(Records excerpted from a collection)
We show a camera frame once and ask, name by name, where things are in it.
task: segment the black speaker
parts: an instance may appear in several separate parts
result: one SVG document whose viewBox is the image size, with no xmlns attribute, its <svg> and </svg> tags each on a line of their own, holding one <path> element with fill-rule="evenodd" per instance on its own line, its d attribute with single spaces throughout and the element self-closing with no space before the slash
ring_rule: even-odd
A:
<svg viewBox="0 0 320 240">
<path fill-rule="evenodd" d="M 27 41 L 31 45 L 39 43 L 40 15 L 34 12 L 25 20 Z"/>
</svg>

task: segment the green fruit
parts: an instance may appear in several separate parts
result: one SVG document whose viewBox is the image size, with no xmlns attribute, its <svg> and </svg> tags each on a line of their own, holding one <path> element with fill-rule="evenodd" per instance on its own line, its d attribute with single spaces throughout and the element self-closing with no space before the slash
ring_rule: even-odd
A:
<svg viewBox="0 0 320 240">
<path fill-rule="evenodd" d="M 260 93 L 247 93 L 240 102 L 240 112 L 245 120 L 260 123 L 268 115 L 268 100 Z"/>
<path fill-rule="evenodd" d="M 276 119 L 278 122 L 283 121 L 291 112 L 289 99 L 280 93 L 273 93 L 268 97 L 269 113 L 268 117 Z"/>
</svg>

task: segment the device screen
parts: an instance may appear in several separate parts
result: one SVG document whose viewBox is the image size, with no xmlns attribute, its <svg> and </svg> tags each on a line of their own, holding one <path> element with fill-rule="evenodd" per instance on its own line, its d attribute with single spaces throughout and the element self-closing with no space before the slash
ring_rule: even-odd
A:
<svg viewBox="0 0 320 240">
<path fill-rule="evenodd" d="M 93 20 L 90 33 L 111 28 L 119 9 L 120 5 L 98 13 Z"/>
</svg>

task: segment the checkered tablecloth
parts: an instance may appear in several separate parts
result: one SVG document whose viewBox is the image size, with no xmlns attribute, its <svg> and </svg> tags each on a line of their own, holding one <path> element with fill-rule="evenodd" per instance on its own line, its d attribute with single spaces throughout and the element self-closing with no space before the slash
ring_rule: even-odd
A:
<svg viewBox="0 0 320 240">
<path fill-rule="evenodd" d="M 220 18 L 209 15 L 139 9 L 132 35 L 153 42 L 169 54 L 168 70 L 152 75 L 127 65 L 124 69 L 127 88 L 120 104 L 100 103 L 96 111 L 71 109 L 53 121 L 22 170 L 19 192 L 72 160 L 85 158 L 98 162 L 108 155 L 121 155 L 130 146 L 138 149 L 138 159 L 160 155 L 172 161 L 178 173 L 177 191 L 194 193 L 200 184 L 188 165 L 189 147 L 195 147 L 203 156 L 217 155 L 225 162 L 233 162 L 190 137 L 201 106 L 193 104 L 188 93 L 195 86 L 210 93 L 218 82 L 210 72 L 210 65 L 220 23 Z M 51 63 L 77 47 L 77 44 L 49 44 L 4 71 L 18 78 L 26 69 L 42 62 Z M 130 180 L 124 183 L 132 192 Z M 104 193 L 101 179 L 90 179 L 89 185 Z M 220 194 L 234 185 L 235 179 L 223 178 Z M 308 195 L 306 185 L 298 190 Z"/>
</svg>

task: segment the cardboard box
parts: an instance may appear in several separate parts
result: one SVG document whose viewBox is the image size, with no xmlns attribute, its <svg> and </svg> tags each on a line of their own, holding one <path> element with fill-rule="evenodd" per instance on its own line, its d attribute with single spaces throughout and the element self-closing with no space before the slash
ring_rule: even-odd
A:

#### Exercise directions:
The lines needed are those in the data above that hold the string "task"; copy each of them.

#### Answer section:
task: segment the black speaker
task: segment the green fruit
task: segment the device screen
task: segment the checkered tablecloth
task: segment the cardboard box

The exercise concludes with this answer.